X 2. I was going to do this a while back before my repaint. The shop i went to didn't seem confident in a good job with the contours of the cap.How many seams are in the install ?


----------



## Kevin and Sheri (Oct 17, 2013)

There is one seam installed down the middle, which the contour of the cap hides. The installer putting on the material and had I had choice from hundreds of colors. He also installed some on the upper side, leaving a line of the original brown, making it look like it was original. Care includes normal washing and waxing (no abrasive). The finished job looks like it could've come from the factory. I uploaded larger photos.

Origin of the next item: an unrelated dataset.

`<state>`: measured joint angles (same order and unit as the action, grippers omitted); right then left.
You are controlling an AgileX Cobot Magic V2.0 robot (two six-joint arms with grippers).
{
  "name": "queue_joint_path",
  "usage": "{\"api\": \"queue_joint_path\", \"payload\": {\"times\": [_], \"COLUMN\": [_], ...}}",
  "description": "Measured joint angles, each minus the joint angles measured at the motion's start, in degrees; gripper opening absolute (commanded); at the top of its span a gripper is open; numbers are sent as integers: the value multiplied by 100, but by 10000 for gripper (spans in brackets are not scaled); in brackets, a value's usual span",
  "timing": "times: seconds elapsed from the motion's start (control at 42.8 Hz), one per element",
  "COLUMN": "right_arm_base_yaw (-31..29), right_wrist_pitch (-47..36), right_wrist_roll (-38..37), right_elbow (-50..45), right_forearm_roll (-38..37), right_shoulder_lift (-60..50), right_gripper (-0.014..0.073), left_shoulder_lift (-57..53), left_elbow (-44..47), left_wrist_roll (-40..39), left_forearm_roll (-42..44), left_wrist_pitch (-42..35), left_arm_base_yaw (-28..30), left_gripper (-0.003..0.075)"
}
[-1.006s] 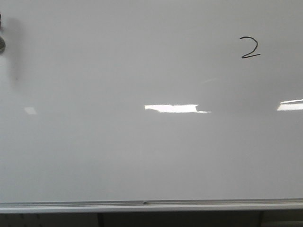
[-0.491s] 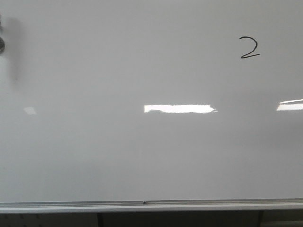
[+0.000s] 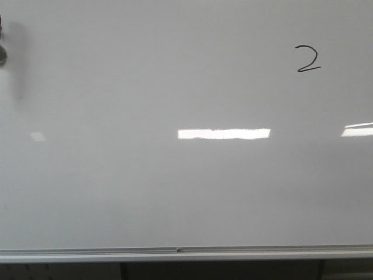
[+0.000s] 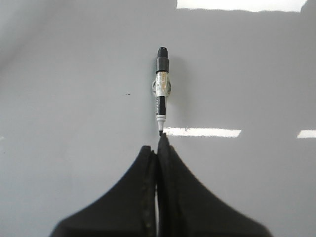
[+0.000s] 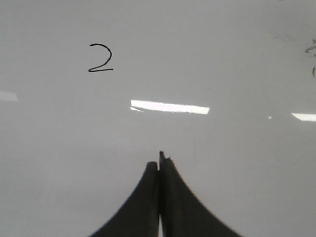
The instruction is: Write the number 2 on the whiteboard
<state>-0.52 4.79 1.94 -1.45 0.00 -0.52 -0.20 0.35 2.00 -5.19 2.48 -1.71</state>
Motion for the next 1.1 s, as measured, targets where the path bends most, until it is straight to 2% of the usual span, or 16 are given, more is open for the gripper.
{"api": "queue_joint_path", "payload": {"times": [1.099], "right_arm_base_yaw": [-70], "right_wrist_pitch": [-249], "right_wrist_roll": [0], "right_elbow": [0], "right_forearm_roll": [154], "right_shoulder_lift": [-4], "right_gripper": [-69], "left_shoulder_lift": [0], "left_elbow": [0], "left_wrist_roll": [0], "left_forearm_roll": [0], "left_wrist_pitch": [0], "left_arm_base_yaw": [0], "left_gripper": [-20]}}
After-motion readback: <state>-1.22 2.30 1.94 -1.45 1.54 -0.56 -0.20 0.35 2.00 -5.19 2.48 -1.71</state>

Sorry for the delay Deepvee!

Kevin


----------



## thefulminator (Aug 8, 2007)

I wonder if replacement graphics from Keystone would stick the the wrap without causing problems.


----------



## Oregon_Camper (Sep 13, 2004)

thefulminator said:


> I wonder if replacement graphics from Keystone would stick the the wrap without causing problems.


I understand why you'd want to add graphics back, but the Keystone graphics also fade/peel, so I would think the OP could simply go back to the company that did the wrap and have them create a custom logo for the front of their Outback.

BTW....the front now looks fantastic. Makes you wonder why the RV industry doesn't simply do that from the factory.


----------



## Kevin and Sheri (Oct 17, 2013)

I'm not going to get any graphics. I like clean look.

BTW, the installer also to me the sides the trailer were vinyl to begin with. So, yes, it makes you wonder why they didn't vinyl the front cap at the factory.


----------